Data section
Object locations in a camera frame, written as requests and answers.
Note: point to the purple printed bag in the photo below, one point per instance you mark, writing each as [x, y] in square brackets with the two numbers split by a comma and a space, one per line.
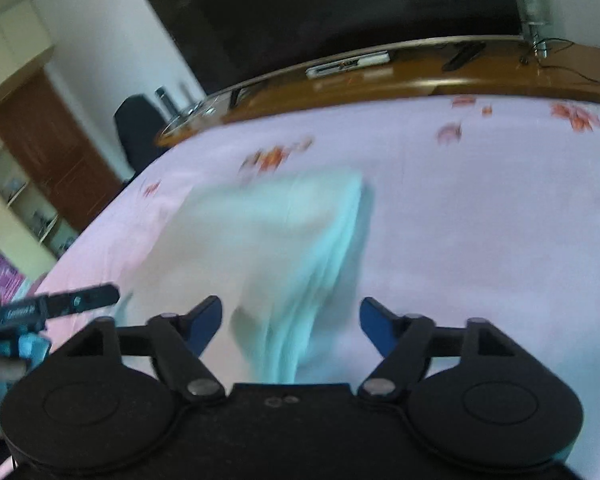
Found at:
[10, 280]

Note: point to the large black television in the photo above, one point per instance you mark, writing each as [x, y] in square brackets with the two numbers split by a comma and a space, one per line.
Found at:
[305, 10]

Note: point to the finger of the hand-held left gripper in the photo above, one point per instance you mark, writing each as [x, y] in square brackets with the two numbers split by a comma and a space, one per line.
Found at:
[80, 301]

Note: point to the person's left hand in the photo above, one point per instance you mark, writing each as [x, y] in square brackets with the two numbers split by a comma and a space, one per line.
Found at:
[2, 370]

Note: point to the pink floral bed sheet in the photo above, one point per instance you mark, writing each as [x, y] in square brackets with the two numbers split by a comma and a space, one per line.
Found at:
[480, 210]

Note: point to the brown wooden door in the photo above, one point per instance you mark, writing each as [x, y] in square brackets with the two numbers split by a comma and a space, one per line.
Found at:
[55, 150]

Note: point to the black chair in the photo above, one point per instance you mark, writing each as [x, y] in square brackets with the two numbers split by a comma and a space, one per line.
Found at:
[137, 130]

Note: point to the round glass side shelf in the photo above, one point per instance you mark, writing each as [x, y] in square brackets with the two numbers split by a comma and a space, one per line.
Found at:
[190, 117]

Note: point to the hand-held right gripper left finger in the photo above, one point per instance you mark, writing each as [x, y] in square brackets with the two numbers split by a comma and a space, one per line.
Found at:
[207, 322]

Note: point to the white knitted small garment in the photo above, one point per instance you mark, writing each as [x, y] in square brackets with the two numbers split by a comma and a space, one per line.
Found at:
[280, 250]

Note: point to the white set-top box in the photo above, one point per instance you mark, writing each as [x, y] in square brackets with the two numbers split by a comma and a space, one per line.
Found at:
[347, 64]

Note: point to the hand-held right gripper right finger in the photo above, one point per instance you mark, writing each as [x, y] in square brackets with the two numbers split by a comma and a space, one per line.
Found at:
[377, 325]

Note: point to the black remote control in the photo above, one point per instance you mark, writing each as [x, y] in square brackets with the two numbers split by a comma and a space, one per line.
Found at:
[462, 56]

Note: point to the cream shelf cupboard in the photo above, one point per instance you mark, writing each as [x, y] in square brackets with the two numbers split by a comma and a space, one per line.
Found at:
[10, 40]

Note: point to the small dark frame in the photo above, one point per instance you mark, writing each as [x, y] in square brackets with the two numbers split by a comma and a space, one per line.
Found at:
[240, 97]

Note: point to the wooden television cabinet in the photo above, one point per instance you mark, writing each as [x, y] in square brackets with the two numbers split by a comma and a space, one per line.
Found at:
[480, 77]

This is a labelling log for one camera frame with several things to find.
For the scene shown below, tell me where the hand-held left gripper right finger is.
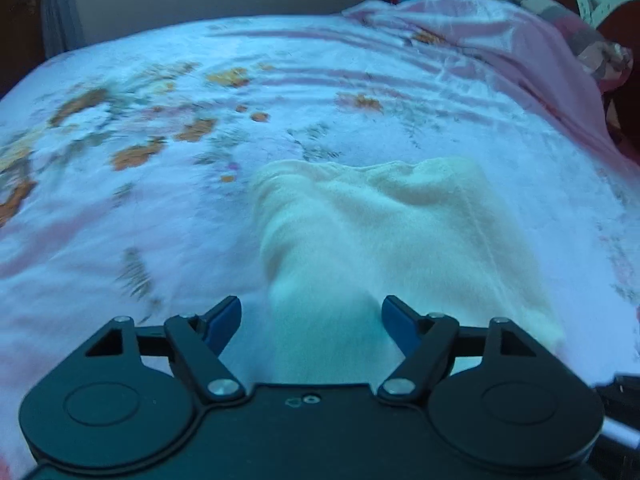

Activity
Word for word, restate the records shown above, minus the pictures.

Answer for the task
Object locations in a camera frame, written as requests and answers.
Note: point to the purple printed bag in the photo below, one point per instance you mark, writing each as [x, y] in square brackets with the two numbers split by a comma and a space, one per line.
Found at:
[10, 280]

Note: point to the large black television in the photo above, one point per instance you mark, writing each as [x, y] in square brackets with the two numbers split by a comma and a space, one per line.
Found at:
[305, 10]

Note: point to the finger of the hand-held left gripper in the photo above, one point per instance you mark, writing each as [x, y] in square brackets with the two numbers split by a comma and a space, one per line.
Found at:
[80, 301]

Note: point to the person's left hand in the photo above, one point per instance you mark, writing each as [x, y] in square brackets with the two numbers split by a comma and a space, one per line.
Found at:
[2, 370]

Note: point to the pink floral bed sheet in the photo above, one point per instance you mark, writing each as [x, y] in square brackets with the two numbers split by a comma and a space, one per line.
Found at:
[480, 210]

Note: point to the brown wooden door in the photo above, one point per instance you mark, writing each as [x, y] in square brackets with the two numbers split by a comma and a space, one per line.
Found at:
[55, 150]

Note: point to the black chair in the photo above, one point per instance you mark, writing each as [x, y] in square brackets with the two numbers split by a comma and a space, one per line.
Found at:
[137, 130]

Note: point to the round glass side shelf in the photo above, one point per instance you mark, writing each as [x, y] in square brackets with the two numbers split by a comma and a space, one per line.
Found at:
[190, 117]

Note: point to the hand-held right gripper left finger in the photo above, one point per instance you mark, writing each as [x, y] in square brackets with the two numbers split by a comma and a space, one per line.
Found at:
[207, 322]

Note: point to the white knitted small garment in the photo above, one point per instance you mark, writing each as [x, y] in square brackets with the two numbers split by a comma and a space, one per line.
Found at:
[280, 250]

Note: point to the white set-top box in the photo above, one point per instance you mark, writing each as [x, y] in square brackets with the two numbers split by a comma and a space, one per line.
Found at:
[347, 64]

Note: point to the hand-held right gripper right finger in the photo above, one point per instance you mark, writing each as [x, y] in square brackets with the two numbers split by a comma and a space, one per line.
Found at:
[377, 325]

Note: point to the black remote control in the photo above, one point per instance you mark, writing each as [x, y] in square brackets with the two numbers split by a comma and a space, one per line.
Found at:
[462, 56]

Note: point to the cream shelf cupboard in the photo above, one point per instance you mark, writing each as [x, y] in square brackets with the two numbers split by a comma and a space, one per line.
Found at:
[10, 40]

Note: point to the small dark frame in the photo above, one point per instance you mark, writing each as [x, y] in square brackets with the two numbers split by a comma and a space, one per line.
Found at:
[240, 97]

Note: point to the wooden television cabinet in the photo above, one point per instance you mark, writing each as [x, y] in square brackets with the two numbers split by a comma and a space, one per line.
Found at:
[480, 77]

This is a labelling log for one camera frame with several things to find.
For the scene shown below, tell me where the hand-held left gripper right finger is.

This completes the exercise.